- REQUIRED ACTION
Where the word "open" occurs in a line of the listing below, copy that line.

- THE DATA
-*-
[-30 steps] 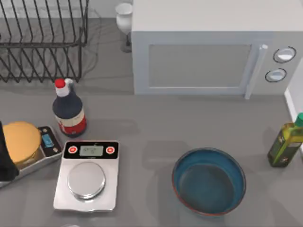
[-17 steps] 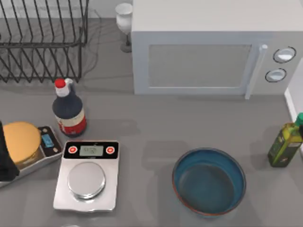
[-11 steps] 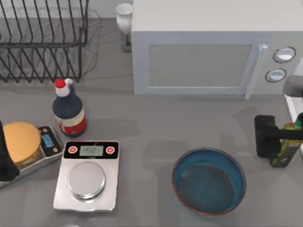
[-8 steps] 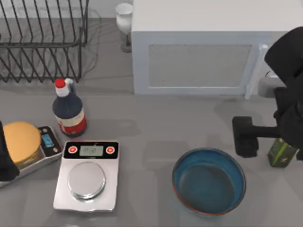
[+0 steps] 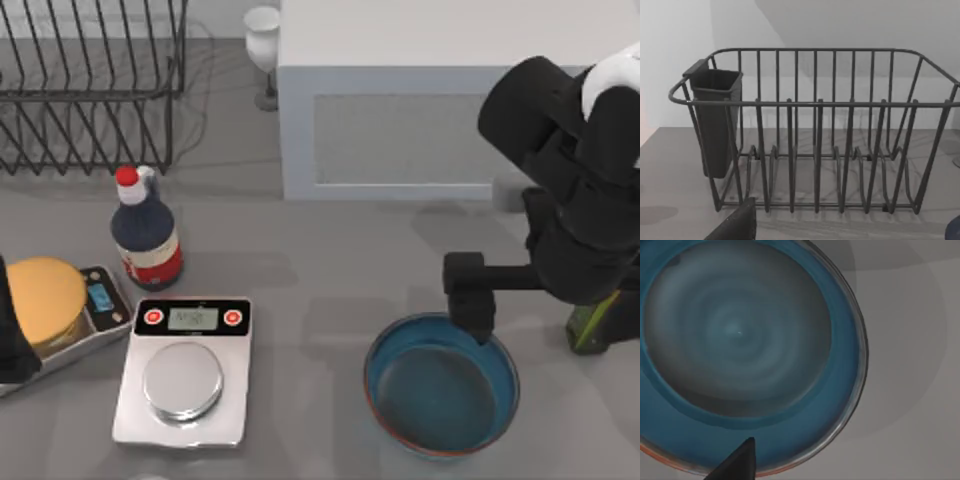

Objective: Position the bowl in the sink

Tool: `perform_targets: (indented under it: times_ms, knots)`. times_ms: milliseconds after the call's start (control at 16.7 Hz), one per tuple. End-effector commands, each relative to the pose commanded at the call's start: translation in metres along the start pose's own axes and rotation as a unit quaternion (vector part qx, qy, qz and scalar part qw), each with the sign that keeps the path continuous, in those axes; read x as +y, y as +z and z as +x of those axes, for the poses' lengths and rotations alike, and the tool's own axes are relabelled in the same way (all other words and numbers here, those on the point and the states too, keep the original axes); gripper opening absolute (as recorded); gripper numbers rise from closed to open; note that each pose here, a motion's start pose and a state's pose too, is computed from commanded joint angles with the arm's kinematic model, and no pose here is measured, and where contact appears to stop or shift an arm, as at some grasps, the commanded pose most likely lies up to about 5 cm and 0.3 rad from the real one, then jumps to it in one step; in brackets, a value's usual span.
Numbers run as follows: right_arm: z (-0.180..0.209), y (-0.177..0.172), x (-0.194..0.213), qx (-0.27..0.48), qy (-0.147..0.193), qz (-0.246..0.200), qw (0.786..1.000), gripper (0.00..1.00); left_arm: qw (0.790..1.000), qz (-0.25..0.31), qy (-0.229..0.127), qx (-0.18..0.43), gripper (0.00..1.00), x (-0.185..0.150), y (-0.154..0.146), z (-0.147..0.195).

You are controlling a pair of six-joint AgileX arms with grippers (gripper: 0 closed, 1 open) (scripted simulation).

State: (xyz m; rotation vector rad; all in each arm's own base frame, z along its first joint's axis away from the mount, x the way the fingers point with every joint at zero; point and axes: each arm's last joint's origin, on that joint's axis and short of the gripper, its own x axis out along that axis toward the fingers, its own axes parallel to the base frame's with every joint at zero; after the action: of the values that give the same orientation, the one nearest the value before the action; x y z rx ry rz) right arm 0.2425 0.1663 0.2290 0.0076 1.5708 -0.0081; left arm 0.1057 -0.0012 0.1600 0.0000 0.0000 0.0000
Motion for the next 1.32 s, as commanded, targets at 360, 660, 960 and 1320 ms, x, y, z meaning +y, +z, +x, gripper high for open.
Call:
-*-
- RESPONSE
Tool: `perform_targets: (indented under it: times_ms, knots)`. times_ms: milliseconds after the call's start (control at 16.7 Hz), one per tuple. End-effector commands, each relative to the pose commanded at the call's start: translation in metres along the start pose's own axes and rotation as a unit quaternion (vector part qx, qy, qz and scalar part qw), each with the sign that keeps the path continuous, in those axes; read x as +y, y as +z and z as +x of those axes, for the poses' lengths and rotations alike, and the tool's own axes are relabelled in the same way (all other words and numbers here, those on the point and the states too, keep the original axes); gripper opening absolute (as recorded); gripper numbers rise from closed to open; note that each pose here, a motion's start pose and a state's pose too, is computed from commanded joint angles with the arm's kinematic model, and no pose here is measured, and where contact appears to stop or shift an arm, as at some grasps, the commanded pose most likely lies up to about 5 cm and 0.3 rad from the real one, then jumps to it in one step; in brackets, a value's usual span.
You are controlling a pair of six-joint AgileX arms with grippers (gripper: 0 closed, 1 open) (scripted simulation).
Motion for the next 1.32 s, as commanded, targets at 360, 660, 960 and 1320 ms, x, y, z meaning +y, +z, +x, gripper high for open.

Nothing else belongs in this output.